O governo AD está receptivo à ideia e limita-se a dar continuidade às políticas
do PS neste campo. As instituições veneráveis do estado são assustadiças, como
bem ficou comprovado com os envelopes que continham um pó branco enviados à
Presidência da República, ao Parlamento e a dois ministérios, da Administração
Interna e das Infra-estruturas, e que pôs os nossos corajosos políticos em
pânico, tendo mobilizado PSP e GNR. No afinal, veio-se a apurar que o pó não
passava de pudim instantâneo. Estariam os políticos da ordem com falta de
sobremesa.
Outra dimensão da nossa democracia está no
complexo judicial, que não sofreu alteração de remonta desde o 25 de Abril.
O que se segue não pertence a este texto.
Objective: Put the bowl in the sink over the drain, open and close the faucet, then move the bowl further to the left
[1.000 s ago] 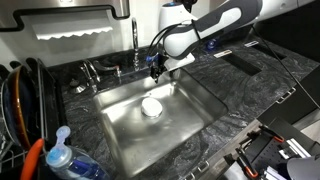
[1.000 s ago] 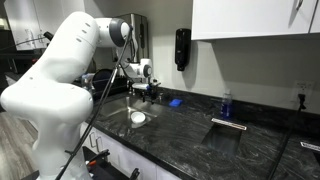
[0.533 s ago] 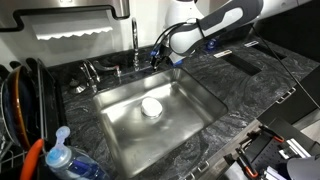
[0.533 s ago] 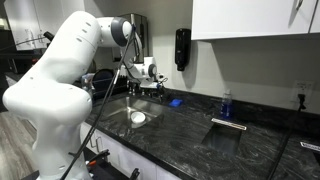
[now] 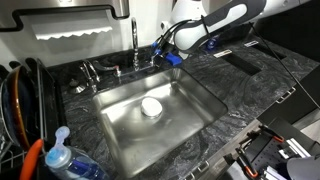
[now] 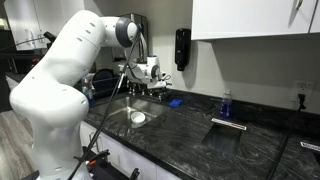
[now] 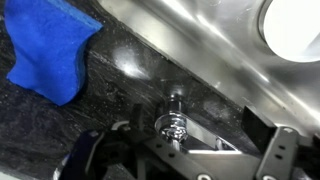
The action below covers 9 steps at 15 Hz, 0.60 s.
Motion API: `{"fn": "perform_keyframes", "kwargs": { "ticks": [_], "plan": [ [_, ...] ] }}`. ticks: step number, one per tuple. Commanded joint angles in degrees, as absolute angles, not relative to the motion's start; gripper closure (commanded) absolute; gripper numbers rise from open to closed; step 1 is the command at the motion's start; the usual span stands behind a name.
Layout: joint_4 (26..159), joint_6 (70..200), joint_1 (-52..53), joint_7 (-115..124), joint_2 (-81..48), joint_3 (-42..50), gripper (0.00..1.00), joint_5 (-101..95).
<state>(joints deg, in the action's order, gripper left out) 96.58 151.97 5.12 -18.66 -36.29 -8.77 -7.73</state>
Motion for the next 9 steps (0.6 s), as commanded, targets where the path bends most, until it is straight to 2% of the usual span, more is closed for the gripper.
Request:
{"fn": "perform_keyframes", "kwargs": {
  "ticks": [1,7,9],
  "plan": [
    [98.5,153.87,0.36,-31.34,-35.96,-13.32,0.0,-7.89],
    [99.3,156.38,-2.22,-48.68,-36.46,-15.39,0.0,-10.5],
    [97.77,154.28,-0.26,-45.6,-36.57,-13.6,0.0,-9.32]
  ]
}}
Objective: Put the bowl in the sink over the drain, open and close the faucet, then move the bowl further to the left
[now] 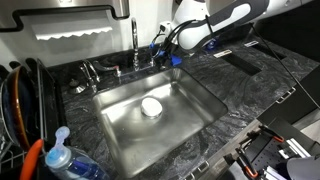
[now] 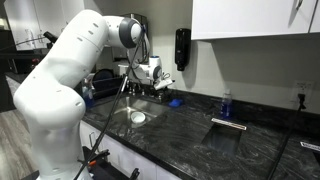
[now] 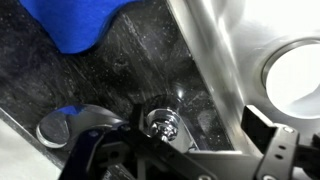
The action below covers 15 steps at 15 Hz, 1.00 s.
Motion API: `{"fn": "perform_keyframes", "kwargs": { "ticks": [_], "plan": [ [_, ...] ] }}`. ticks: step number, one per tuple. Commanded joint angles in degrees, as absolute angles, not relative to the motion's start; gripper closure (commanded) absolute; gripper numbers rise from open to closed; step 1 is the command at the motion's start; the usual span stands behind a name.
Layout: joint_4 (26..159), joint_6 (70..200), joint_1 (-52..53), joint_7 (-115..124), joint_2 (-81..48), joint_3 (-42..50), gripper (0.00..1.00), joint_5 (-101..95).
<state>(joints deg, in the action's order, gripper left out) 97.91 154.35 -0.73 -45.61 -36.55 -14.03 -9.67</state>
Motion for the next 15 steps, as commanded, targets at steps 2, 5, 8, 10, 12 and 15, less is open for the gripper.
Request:
{"fn": "perform_keyframes", "kwargs": {
  "ticks": [2,5,8,10,12,15],
  "plan": [
    [98.03,154.78,-0.35,-46.95,-36.57,-13.7,0.0,-9.44],
    [98.09,154.91,-0.34,-47.13,-36.57,-13.81,0.0,-9.48],
    [98.49,158.19,-1.44,-50.69,-35.43,-14.33,0.0,-10.86],
    [98.1,159.18,-1.67,-53.16,-35.27,-14.23,0.0,-12.02],
    [97.45,159.66,-2.0,-56.02,-35.49,-14.58,0.0,-12.37],
    [96.3,159.79,-2.12,-60.68,-35.94,-14.76,0.0,-12.66]
  ]
}}
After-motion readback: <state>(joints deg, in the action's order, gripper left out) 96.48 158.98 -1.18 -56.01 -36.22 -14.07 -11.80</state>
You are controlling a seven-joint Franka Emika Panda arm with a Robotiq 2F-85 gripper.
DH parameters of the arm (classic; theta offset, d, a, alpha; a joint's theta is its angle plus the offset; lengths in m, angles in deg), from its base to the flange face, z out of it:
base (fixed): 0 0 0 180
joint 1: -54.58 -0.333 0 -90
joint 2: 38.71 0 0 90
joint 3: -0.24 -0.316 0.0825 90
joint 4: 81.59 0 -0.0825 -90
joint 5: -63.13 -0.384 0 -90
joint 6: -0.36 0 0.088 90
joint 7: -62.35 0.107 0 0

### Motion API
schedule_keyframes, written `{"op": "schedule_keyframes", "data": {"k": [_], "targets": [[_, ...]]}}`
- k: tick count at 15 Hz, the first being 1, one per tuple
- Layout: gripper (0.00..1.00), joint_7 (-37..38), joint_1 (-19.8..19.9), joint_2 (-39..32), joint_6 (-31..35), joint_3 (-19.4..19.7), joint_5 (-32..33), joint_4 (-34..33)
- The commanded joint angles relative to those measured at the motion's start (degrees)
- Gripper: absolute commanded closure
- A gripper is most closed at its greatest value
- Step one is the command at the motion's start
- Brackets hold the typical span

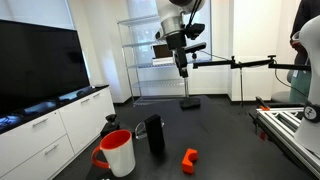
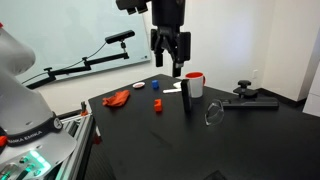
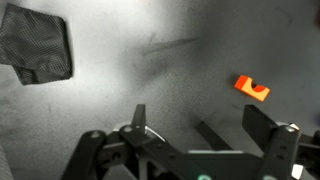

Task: Pick up the orange black and place in inside the mug

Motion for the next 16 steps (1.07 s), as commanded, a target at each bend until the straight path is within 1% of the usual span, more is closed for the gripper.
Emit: {"op": "schedule_keyframes", "data": {"k": [1, 6, 11, 14, 16], "targets": [[0.00, -9.6, 1.1, 0.8, 0.6, -1.3, 0.2, 1.2], [0.00, -20.8, 1.3, 1.7, 1.5, -2.1, 3.1, 3.5], [0.00, -30.8, 2.0, 0.7, 2.9, -2.2, 9.2, 3.1], [0.00, -35.3, 2.0, 0.4, 6.0, -2.7, 12.9, 3.9], [0.00, -37.0, 1.4, 0.6, 8.8, -3.9, 14.5, 5.3]]}}
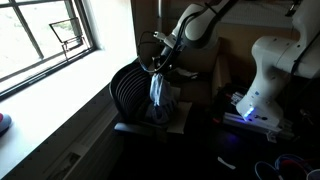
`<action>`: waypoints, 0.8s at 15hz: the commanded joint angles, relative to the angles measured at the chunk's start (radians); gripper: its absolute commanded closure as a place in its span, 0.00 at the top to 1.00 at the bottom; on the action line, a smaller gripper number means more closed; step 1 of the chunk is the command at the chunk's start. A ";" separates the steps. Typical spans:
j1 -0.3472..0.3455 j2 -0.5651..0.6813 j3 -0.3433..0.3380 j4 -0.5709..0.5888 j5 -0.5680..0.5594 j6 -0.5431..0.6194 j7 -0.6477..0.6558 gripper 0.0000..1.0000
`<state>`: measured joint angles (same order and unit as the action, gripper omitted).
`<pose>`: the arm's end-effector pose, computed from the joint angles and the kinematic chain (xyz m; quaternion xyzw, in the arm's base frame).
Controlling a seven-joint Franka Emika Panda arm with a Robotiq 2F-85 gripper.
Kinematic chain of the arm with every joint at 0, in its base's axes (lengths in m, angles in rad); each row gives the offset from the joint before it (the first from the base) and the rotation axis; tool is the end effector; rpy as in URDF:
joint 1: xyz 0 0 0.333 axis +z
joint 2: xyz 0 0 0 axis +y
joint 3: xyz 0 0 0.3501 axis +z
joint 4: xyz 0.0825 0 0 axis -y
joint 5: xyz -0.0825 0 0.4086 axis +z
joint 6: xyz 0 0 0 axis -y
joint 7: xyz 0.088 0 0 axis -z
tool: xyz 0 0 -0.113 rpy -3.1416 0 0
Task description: Put the clothes on the couch on the chair
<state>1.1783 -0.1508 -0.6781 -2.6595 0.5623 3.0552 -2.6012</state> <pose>0.4242 0.1872 0.3338 0.2885 0.9190 0.2343 0.1320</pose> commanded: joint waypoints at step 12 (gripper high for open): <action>-0.083 0.356 -0.045 0.008 -0.182 0.082 0.163 0.04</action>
<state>1.0946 0.2054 -0.7227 -2.6511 0.3805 3.1372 -2.4383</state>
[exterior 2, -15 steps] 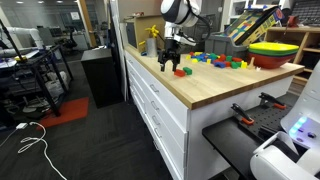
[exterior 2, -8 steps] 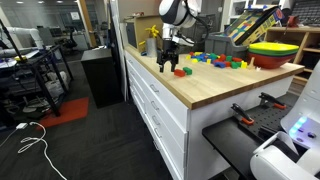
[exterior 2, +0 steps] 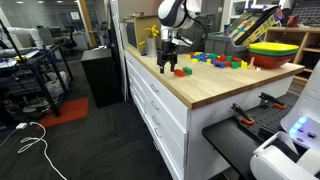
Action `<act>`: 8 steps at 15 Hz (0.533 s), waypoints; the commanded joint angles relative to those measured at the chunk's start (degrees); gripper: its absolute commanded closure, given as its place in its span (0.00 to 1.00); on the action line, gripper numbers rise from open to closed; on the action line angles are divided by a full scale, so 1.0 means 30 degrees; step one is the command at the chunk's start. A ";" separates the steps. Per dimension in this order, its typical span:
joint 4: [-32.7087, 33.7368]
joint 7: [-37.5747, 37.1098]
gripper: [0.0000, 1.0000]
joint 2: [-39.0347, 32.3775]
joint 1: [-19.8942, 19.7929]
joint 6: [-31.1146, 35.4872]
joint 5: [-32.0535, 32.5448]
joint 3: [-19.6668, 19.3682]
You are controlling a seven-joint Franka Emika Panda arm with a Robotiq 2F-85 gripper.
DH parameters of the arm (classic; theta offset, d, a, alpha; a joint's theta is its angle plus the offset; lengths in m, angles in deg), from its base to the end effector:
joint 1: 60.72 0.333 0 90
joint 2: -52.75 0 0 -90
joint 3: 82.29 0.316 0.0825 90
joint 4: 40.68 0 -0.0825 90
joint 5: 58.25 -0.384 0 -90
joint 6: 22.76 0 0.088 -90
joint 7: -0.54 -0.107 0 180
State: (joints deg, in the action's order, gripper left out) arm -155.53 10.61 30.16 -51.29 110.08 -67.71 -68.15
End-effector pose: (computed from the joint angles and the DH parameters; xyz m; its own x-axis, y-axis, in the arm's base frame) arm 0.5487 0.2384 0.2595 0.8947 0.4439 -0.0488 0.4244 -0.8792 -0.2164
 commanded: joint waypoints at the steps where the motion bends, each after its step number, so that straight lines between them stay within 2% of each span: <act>1: 0.0516 -0.0007 0.00 -0.0303 0.0184 -0.0072 0.0852 -0.0327; 8: 0.0842 -0.0033 0.00 -0.0619 0.0146 -0.0118 0.1663 -0.0500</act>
State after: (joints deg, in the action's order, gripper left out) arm -154.35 10.60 28.94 -51.23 110.08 -63.94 -68.94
Relembremos que os juízes do Tribunal Plenário do fascismo – tribunal
controlado directamente pela PIDE e responsável pela condenação de muitos
cidadãos anti-fascistas, puderam gozar os seus últimos dias abonados por
principescas pensões. E como já referimos, por vezes vale mais um acto do que
mil palavras: «O Supremo Tribunal libertou um dos traficantes de droga mais
procurados de Espanha, o homem estava detido em Portugal e prestes a ser
extraditado, mas a detenção foi considerada ilegal porque a Justiça não
conseguiu cumprir prazos e agora pode estar fora do país» (da imprensa). Terá
sido um oportuníssimo “erro burocrático”! Portugal passou a paraíso para os
grandes criminosos, porque já não é o primeiro caso deste género.
É a democracia que temos, onde a justiça
possui uma rede de malha larga que deixa escapar os grandes patifes, mas de
malha estreita para os pilha-galinhas ou trabalhadores, imigrantes ou não, que
não aceitem as regras do establishment. A democracia liberal
burguesa é uma democracia de classe, não é para todos os cidadãos, e o governo
limita-se a gerir os negócios da elite enquanto ilude o eleitorado.